◆ PROBLEM STATEMENT
Which of the lines below include "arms"? Each one should be copied out.

◆ MATERIALS PROVIDED

= = = = = = =

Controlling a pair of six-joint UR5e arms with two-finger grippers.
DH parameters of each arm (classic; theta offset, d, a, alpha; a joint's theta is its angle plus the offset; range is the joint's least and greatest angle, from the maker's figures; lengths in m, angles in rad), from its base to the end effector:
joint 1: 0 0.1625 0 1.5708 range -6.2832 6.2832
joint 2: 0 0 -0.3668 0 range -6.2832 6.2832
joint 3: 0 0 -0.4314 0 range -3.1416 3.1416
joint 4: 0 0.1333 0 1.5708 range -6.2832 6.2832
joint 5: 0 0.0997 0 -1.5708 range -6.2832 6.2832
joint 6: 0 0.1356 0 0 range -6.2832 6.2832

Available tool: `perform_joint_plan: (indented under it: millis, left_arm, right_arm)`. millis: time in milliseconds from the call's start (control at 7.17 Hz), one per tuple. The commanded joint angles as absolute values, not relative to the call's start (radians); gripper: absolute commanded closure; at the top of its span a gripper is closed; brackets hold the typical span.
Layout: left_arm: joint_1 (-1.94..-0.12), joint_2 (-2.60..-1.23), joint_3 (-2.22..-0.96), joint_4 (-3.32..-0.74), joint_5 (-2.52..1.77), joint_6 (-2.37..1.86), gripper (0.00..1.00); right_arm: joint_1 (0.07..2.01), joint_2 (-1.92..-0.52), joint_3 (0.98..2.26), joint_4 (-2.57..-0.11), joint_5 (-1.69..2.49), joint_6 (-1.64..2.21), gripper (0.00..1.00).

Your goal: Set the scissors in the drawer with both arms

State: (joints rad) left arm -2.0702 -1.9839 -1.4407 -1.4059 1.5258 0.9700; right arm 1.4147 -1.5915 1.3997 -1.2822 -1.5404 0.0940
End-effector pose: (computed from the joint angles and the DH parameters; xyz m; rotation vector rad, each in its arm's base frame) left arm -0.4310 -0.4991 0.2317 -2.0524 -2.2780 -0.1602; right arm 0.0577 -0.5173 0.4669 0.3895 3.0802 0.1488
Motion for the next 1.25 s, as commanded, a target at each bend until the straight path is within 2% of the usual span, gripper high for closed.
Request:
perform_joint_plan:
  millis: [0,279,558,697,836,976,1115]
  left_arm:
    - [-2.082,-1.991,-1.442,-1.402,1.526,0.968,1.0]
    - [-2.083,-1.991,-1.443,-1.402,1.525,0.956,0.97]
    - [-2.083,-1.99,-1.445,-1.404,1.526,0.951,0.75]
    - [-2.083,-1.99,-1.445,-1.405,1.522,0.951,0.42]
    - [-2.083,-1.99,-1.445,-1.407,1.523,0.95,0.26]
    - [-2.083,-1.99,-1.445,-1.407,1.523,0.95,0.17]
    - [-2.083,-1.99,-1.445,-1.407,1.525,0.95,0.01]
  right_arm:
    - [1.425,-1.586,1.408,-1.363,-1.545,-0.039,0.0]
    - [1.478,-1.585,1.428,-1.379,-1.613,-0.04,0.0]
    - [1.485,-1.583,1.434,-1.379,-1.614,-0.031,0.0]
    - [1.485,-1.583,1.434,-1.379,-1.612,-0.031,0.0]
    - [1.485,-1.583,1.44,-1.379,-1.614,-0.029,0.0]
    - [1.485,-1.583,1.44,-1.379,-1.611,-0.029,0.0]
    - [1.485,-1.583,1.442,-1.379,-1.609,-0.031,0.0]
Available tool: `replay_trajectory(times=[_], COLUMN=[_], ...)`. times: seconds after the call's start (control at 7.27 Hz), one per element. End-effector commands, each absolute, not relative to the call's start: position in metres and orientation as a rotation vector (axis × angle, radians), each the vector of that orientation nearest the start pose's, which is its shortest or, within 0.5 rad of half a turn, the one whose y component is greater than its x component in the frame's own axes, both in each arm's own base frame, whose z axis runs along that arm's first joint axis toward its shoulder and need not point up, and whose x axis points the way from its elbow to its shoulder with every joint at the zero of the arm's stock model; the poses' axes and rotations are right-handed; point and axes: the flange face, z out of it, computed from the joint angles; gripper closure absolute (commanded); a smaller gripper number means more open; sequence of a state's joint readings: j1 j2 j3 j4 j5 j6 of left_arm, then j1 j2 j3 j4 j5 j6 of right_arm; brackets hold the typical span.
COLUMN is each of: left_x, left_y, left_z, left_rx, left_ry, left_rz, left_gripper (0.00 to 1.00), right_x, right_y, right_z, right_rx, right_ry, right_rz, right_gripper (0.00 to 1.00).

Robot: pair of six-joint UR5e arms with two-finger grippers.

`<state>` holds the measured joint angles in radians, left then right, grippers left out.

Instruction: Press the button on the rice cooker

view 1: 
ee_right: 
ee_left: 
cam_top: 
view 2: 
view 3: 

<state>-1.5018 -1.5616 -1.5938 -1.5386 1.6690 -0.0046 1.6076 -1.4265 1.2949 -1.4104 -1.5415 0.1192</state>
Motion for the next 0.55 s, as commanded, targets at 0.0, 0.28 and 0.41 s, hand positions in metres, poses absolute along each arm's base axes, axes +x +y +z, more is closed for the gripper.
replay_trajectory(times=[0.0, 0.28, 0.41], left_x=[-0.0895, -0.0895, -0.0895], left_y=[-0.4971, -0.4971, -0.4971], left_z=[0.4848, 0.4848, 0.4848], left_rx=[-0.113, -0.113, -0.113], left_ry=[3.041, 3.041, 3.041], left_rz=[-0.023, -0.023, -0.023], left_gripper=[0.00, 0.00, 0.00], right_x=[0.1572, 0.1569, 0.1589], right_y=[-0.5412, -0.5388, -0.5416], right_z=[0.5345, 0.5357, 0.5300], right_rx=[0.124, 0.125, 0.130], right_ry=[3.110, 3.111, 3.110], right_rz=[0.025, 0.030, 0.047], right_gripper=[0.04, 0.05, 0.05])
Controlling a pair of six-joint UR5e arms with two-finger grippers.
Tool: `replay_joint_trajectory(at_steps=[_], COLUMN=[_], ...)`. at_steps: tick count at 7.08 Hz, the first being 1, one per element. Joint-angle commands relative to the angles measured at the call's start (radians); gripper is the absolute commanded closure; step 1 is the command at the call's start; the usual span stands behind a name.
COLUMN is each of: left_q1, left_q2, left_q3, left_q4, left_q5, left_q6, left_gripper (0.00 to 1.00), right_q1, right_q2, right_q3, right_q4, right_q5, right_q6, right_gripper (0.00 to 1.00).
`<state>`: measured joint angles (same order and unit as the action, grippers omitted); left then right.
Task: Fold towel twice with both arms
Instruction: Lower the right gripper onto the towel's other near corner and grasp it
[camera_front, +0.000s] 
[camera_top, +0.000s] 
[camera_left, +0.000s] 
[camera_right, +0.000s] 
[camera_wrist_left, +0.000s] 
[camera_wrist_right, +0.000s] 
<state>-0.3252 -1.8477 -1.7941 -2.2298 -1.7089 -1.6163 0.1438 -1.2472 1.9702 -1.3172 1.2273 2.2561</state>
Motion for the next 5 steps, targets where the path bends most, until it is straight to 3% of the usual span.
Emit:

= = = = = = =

◆ RESPONSE TO THE EXERCISE
Controlling a pair of six-joint UR5e arms with two-finger grippers.
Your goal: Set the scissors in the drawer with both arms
Robot: pair of six-joint UR5e arms with two-finger grippers.
Controlling a pair of six-joint UR5e arms with two-finger grippers.
Task: Fold towel twice with both arms

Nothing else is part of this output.